Bref, Dumouriez se rebelle contre la Convention ; le 18 mars, c'est la débâcle de Neerwinden ; le 27 mars, il tente un coup d'Etat. Son armée refuse de le suivre, ses propres hommes lui tirent dessus (!), il s'enfuit à cheval, poursuivi par son armée d'hier et n'a plus comme seule alternative que de passer à l'ennemi. Voilà un pronunciamiento comme on les aime, piteux à l'instar de celui de La Fayette du 14 août précédent. Comme sa victoire à Valmy, militairement anecdotique (une simple canonnade et moins de 600 morts), a changé la face du monde (je pèse mes mots), son coup d'état raté, politiquement anecdotique (il n'a même pas fait un seul pas vers Paris) a changé la face du pays. Traitre ami des girondins (donc des modérés), Dumouriez entraîne les siens dans sa chute. A la Convention, les chefs girondins sont arrêtés ou fuient, les Montagnards (donc les radicaux) dirigent l'Assemblée et instaurent la Terreur. En résumé, la défection de Dumouriez est à l'origine de l'exécution de 16594 personnes, de la mort de Robespierre, de l'arrivée de Napoléon, etc. Si nous sommes dans la merde en 2008, c'est aussi la faute de Dumouriez. Charles-François, mon ami, tu déconnes !!

L'explication :

Donc, disions-nous, selon JP Bois, dans l'optique d'un renversement du gouvernement, de la restauration d'un roi sur le trône (Louis XVII) et de l'obtention d'un poste super cool à 30kF par mois (régent, par exemple), Dumouriez a commis trois erreurs :

1. Entre la défaite de Neerwinden et sa fuite à cheval, trois semaines passent. Dumouriez, au lieu de marcher sur Paris avec son armée, procrastine. Voilà un mot que j'essaye de caser depuis des mois. Non content d'être un procrastineur, Dumouriez prévient qui veut l'entendre qu'il va faire un coup d'état. Le mec, au lieu d'agir, fanfaronne en envoyant des lettres à travers le pays pour dire : "Attention les gars, j'arrive, vous avez intérêt à frôler les murs". Je vous avais dit que c'était un mec prolixe.
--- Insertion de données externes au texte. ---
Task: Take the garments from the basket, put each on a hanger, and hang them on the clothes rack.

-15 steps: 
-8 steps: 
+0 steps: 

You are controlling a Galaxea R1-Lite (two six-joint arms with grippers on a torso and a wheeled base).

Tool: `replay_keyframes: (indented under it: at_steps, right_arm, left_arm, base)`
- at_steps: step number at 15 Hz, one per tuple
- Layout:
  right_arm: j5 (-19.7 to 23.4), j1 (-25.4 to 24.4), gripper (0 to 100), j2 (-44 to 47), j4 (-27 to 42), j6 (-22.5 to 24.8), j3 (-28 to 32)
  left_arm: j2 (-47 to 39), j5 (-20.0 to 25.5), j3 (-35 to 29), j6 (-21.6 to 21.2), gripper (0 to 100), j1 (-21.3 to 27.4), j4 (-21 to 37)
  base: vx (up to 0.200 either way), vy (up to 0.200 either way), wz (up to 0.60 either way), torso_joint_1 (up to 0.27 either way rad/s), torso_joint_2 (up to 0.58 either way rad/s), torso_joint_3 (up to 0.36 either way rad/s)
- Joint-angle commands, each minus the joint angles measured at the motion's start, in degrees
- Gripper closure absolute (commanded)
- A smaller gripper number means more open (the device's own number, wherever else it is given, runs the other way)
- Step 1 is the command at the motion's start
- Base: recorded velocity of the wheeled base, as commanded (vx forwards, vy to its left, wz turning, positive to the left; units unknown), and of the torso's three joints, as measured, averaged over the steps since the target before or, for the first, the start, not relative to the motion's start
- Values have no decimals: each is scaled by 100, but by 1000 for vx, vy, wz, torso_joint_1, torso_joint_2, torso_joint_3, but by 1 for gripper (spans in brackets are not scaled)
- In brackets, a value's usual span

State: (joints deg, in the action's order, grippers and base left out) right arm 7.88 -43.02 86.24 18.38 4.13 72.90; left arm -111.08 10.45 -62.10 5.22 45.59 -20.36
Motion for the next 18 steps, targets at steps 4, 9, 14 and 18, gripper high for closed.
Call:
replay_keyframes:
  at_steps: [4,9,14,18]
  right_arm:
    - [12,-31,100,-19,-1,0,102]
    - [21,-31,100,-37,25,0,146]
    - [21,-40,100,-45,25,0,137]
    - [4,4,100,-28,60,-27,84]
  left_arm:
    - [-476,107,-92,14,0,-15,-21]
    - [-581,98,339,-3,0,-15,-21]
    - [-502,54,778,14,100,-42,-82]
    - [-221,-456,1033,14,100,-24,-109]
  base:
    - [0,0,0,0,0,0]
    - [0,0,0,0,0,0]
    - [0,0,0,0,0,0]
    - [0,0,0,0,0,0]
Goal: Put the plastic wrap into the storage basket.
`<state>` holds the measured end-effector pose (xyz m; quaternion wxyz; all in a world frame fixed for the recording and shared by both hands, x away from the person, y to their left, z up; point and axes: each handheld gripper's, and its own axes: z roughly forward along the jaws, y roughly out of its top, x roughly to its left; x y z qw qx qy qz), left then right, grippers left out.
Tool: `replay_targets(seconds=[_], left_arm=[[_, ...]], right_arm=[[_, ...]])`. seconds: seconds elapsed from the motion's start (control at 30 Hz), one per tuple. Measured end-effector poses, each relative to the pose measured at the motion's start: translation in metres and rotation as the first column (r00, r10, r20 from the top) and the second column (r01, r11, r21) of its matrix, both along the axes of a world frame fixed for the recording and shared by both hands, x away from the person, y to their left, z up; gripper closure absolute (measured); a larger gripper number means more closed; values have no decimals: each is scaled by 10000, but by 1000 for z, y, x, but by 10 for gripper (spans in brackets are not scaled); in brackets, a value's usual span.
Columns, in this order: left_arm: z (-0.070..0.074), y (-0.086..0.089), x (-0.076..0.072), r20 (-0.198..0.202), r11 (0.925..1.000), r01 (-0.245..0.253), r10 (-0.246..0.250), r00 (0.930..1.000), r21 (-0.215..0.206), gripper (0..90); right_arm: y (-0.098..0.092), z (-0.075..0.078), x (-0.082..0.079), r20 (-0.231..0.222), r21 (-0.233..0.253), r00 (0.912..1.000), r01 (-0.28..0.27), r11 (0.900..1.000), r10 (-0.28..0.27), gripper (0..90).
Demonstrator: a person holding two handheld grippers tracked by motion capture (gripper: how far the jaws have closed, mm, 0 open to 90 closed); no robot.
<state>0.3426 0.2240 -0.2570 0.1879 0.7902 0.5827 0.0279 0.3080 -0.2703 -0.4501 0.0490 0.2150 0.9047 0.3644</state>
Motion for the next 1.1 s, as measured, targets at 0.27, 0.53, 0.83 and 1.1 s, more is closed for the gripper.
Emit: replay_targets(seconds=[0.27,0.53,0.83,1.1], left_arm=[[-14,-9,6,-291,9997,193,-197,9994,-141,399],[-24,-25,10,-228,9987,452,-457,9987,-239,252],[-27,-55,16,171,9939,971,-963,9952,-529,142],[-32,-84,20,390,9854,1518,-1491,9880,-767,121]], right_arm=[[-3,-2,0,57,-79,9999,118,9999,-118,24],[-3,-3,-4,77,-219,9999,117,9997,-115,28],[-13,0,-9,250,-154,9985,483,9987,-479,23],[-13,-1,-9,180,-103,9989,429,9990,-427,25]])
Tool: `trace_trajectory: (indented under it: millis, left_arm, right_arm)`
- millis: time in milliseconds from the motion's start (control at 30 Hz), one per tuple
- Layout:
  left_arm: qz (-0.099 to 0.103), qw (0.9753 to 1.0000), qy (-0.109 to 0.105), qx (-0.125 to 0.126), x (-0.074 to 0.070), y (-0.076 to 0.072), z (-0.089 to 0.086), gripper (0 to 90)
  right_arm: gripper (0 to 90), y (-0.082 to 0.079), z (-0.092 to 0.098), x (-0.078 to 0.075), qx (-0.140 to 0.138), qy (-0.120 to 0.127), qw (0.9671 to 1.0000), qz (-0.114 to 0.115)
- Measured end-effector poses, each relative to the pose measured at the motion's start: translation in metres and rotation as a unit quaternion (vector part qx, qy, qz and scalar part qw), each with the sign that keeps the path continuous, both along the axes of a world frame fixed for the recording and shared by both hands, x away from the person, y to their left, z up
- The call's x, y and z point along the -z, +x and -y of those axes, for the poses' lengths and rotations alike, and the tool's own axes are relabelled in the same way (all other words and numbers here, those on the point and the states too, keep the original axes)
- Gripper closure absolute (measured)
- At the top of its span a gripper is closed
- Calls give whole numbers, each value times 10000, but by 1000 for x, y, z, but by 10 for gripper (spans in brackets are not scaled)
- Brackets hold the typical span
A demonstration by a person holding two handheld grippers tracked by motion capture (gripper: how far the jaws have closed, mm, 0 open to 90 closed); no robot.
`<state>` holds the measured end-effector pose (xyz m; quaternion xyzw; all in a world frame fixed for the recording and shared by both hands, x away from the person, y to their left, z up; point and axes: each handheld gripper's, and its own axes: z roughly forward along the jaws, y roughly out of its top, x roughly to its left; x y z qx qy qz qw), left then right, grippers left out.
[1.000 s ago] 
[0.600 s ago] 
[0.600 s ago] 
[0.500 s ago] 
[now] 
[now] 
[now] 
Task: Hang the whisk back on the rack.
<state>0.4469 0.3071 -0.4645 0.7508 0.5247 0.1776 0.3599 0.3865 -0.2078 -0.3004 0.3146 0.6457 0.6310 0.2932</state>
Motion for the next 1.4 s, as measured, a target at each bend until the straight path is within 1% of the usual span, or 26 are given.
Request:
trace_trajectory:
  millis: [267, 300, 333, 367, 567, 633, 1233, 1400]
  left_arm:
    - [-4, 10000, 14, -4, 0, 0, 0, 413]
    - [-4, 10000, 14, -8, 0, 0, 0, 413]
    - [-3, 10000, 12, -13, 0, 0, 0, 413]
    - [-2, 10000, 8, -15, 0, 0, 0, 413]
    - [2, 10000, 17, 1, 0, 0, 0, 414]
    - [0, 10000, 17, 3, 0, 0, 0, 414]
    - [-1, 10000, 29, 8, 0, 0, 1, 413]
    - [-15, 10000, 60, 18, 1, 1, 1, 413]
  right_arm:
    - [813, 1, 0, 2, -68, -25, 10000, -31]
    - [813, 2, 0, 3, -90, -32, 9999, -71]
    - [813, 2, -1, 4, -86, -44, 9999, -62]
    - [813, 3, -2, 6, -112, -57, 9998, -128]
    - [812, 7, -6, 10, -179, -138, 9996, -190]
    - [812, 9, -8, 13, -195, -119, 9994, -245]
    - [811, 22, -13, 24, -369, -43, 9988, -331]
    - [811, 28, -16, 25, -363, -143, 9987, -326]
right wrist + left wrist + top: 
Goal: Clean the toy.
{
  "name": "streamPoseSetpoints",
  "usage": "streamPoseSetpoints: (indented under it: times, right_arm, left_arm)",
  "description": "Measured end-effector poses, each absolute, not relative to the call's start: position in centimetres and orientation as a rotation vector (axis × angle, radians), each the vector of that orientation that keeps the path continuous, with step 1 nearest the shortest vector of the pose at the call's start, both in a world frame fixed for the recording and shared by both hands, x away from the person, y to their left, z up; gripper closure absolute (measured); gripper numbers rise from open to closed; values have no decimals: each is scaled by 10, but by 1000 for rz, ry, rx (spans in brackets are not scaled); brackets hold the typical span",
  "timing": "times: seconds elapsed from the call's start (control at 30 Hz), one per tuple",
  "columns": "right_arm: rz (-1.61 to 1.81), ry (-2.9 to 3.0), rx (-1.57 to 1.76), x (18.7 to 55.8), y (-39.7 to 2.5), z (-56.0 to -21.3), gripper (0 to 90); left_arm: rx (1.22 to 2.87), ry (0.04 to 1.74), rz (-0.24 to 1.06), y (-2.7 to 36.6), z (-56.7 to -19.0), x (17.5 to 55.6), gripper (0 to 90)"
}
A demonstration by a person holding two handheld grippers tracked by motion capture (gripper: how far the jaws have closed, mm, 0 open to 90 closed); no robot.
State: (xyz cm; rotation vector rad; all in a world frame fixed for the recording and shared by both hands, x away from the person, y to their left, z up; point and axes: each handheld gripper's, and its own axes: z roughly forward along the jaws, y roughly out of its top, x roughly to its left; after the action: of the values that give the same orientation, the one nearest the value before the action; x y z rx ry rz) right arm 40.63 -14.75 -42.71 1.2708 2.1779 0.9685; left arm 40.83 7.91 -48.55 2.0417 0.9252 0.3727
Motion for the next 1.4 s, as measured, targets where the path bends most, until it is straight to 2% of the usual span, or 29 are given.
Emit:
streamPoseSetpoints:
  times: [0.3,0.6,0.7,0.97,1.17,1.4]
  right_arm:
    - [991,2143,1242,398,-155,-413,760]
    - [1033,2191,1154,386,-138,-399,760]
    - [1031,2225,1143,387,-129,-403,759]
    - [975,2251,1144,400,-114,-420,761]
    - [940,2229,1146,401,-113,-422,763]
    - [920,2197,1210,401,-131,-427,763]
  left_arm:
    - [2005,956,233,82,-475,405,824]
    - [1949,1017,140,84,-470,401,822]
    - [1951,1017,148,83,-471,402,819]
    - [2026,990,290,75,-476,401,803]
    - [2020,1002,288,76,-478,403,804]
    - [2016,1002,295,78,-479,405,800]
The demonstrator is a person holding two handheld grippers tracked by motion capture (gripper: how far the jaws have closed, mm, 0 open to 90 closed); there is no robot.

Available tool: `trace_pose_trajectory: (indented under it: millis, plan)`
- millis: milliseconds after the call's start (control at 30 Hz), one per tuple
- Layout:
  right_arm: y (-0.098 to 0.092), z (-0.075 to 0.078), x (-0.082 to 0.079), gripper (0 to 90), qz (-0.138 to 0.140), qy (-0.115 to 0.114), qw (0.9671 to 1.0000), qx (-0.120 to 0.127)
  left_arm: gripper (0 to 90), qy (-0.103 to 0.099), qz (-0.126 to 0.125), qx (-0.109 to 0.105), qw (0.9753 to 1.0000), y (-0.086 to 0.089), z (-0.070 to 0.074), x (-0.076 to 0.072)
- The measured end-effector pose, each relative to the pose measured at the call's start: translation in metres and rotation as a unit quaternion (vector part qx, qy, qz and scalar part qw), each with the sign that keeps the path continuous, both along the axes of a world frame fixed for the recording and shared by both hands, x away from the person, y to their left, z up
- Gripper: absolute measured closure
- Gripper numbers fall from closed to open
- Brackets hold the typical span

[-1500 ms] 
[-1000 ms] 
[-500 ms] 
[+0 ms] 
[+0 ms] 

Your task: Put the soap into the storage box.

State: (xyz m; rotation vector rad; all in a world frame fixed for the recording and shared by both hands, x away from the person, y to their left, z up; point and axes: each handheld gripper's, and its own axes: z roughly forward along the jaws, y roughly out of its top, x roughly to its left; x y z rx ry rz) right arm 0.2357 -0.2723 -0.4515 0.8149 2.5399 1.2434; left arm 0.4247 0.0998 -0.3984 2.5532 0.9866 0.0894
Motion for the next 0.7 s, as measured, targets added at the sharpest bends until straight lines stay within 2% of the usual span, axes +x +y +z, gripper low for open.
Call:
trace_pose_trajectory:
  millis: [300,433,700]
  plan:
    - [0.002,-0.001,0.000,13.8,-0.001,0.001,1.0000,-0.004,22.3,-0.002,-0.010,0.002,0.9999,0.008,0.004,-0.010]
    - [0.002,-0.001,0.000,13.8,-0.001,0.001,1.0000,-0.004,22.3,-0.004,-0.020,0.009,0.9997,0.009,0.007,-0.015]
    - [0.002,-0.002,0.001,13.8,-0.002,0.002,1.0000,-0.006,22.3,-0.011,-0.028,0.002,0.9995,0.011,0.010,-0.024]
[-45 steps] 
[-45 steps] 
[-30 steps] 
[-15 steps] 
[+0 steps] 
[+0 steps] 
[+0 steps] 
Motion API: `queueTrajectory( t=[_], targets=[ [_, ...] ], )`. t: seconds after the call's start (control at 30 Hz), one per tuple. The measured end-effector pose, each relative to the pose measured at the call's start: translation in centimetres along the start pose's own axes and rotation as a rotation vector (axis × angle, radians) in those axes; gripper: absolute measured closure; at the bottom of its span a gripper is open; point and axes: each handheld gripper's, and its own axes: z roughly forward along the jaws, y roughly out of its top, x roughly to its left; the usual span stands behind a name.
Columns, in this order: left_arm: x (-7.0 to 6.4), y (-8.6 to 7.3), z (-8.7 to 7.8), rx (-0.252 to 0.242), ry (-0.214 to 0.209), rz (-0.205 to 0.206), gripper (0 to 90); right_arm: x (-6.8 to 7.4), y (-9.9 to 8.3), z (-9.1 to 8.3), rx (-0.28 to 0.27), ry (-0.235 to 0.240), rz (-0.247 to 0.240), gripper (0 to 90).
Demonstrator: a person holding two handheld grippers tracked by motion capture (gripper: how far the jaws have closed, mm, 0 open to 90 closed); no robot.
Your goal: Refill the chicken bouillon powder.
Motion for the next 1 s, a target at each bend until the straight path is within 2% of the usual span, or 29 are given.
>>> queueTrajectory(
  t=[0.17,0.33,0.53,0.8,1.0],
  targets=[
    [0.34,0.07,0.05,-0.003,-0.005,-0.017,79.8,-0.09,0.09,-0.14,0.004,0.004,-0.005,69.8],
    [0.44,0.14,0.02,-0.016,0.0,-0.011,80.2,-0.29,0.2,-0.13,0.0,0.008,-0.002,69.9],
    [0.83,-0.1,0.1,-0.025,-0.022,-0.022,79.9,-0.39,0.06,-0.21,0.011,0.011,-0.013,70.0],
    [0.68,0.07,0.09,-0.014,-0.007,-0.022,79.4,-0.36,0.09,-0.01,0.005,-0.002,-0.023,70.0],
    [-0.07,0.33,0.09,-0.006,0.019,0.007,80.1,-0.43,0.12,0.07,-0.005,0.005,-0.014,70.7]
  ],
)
2. On ne réussit pas un coup d'état avec une armée battue (à Neerwinden, donc). Sans doute est-ce aussi pour remettre ses troupes à flot qu'il perd trois semaines.

3. Il pactise avec Cobourg et l'armée autrichienne. On pardonne bien des choses en ces temps bordéliques mais pas la trahison. Après cela, inutile d'espérer l'appui de la soldatesque. Comme le dit Bois : "Ils auraient suivi le rebelle, ils ont condamné le traître".

La conclusion :

Dumouriez a donc accumulé les échecs : un coup d'état mort né, une armée qui ne le suit pas, un pacte avec l'ennemi qui refuse finalement de le soutenir, de l'abriter et - comble de la déchéance - de l'emprisonner ! Si Custine pactisa avec les autrichiens, Pichegru oeuvra pour les royalistes, La Fayette passa également à l'ennemi, le premier fut guillotiné, le deuxième étranglé, le troisième emprisonné pendant des années. Dumouriez n'a même pas eu cette gloire. Il a été contraint à l'exil, finalement rejeté par tout le monde. Il pensa un temps faire son retour sous Napoléon mais ce dernier le refusa car trop ambitieux. Dumouriez se rallia donc aux Anglais (l'ennemi...) pour combattre l'Empire et rédigea de nombreux écrits dans lesquels il a tenté de se laver (en vain) du crime de trahison.

A défaut d'avoir pu répondre à toutes ses ambitions, il a finalement partagé sa fin avec les plus grands en mourant seul, abandonné de tous.